DATA EXCERPT:
╭──
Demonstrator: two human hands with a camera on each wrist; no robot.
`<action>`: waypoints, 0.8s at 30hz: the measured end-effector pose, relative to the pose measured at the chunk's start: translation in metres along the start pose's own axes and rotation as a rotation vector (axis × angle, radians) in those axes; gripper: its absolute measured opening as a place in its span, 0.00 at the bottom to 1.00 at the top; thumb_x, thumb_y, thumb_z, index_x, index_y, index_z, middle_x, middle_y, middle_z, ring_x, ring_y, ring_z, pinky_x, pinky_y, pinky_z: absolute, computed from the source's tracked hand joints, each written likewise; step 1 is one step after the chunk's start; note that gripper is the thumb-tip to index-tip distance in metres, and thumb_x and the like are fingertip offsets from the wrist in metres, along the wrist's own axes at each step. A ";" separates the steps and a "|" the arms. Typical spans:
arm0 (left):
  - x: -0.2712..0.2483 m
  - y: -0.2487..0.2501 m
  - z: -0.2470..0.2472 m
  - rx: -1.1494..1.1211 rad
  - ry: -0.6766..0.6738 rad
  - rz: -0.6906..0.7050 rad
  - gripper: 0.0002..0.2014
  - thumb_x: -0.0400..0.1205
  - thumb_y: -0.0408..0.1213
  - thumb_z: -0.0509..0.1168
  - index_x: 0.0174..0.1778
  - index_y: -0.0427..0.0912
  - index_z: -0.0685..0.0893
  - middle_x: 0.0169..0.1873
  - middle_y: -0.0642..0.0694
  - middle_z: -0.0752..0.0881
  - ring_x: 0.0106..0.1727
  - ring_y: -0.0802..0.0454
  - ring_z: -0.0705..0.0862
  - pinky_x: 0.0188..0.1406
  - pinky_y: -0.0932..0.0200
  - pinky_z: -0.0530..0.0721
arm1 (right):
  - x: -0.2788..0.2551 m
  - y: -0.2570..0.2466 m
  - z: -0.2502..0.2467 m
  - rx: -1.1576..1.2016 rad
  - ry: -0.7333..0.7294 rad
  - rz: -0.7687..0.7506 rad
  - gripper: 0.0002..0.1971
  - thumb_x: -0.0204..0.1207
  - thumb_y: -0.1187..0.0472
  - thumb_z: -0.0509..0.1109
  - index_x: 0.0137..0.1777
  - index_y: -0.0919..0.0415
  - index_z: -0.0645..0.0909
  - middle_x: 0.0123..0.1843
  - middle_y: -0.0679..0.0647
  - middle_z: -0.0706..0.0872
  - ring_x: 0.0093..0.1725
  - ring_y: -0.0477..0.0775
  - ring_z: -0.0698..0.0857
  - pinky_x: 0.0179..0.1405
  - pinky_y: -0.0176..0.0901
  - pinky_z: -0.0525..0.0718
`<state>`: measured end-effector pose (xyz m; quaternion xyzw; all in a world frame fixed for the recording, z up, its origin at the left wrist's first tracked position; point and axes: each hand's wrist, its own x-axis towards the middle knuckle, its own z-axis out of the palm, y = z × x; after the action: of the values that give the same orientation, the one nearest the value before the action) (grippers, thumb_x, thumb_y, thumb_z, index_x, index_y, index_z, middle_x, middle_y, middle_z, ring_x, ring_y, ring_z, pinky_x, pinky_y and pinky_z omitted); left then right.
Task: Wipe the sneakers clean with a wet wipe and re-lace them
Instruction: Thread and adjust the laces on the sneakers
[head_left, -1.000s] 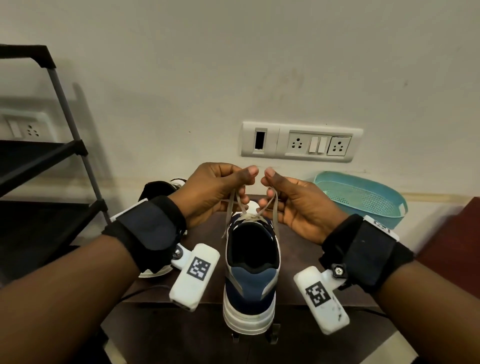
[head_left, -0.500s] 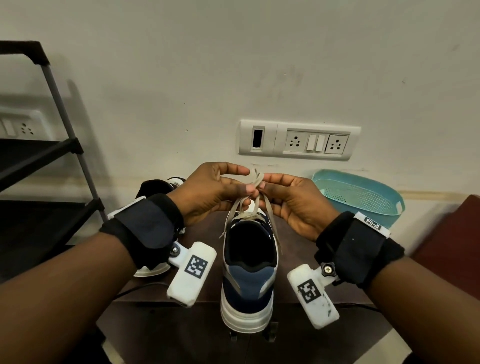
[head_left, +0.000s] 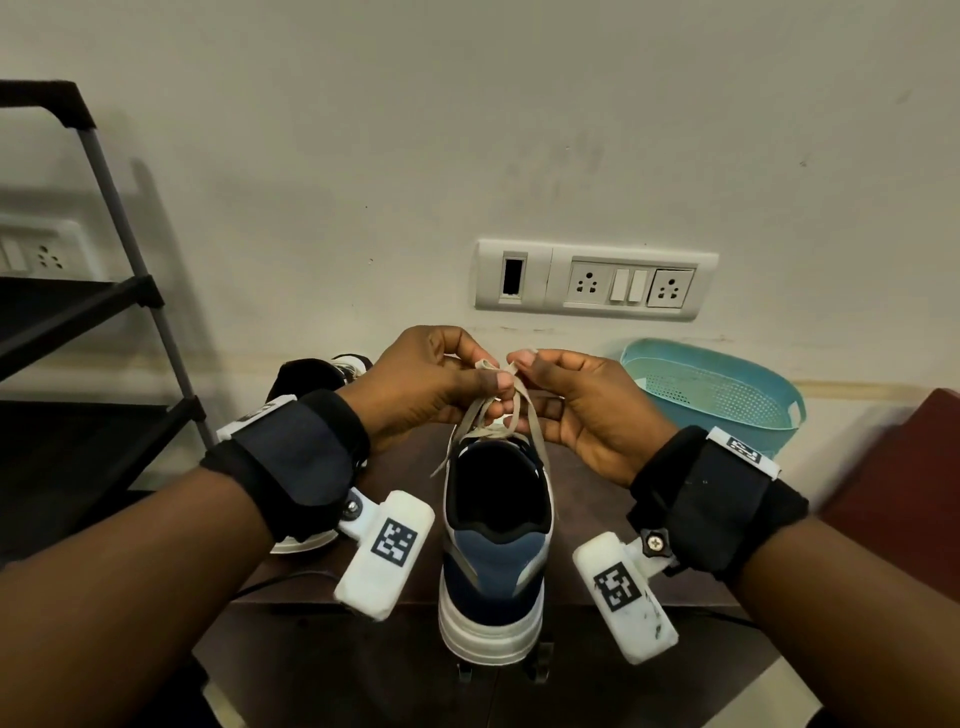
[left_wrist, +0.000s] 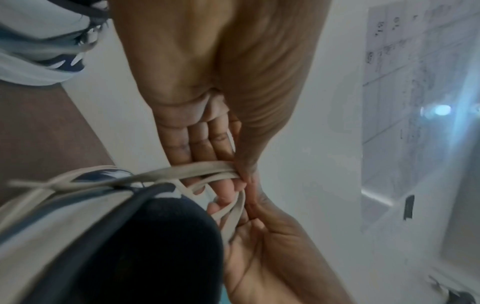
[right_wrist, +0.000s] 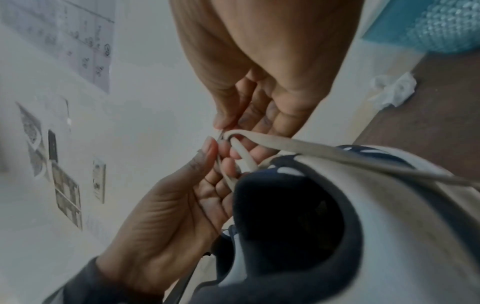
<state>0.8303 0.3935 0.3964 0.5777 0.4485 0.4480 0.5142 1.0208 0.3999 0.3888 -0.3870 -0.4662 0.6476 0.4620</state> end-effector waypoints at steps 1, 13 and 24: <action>-0.001 0.001 0.000 0.068 -0.015 0.047 0.09 0.77 0.27 0.77 0.48 0.32 0.83 0.44 0.28 0.91 0.41 0.39 0.91 0.47 0.46 0.91 | 0.002 0.001 0.000 0.028 0.035 0.016 0.18 0.76 0.62 0.75 0.62 0.72 0.84 0.46 0.64 0.91 0.41 0.59 0.91 0.47 0.54 0.92; 0.000 0.004 -0.007 0.439 0.080 0.206 0.07 0.78 0.31 0.78 0.46 0.35 0.86 0.34 0.41 0.93 0.37 0.41 0.93 0.41 0.53 0.91 | 0.006 0.004 0.003 -0.329 0.012 -0.059 0.14 0.81 0.61 0.75 0.56 0.75 0.89 0.46 0.68 0.92 0.38 0.56 0.89 0.46 0.50 0.91; 0.001 0.007 -0.008 0.418 0.073 0.192 0.05 0.82 0.34 0.74 0.47 0.36 0.86 0.34 0.40 0.93 0.36 0.42 0.93 0.36 0.60 0.85 | 0.007 -0.004 -0.003 -0.446 -0.136 0.002 0.14 0.85 0.63 0.69 0.57 0.78 0.87 0.53 0.74 0.90 0.50 0.60 0.87 0.60 0.57 0.86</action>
<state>0.8226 0.3959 0.4036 0.6951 0.4929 0.4128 0.3217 1.0228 0.4075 0.3917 -0.4353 -0.6275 0.5536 0.3321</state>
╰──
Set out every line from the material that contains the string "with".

WRITTEN RESPONSE:
Demonstrator: two human hands with a camera on each wrist; no robot.
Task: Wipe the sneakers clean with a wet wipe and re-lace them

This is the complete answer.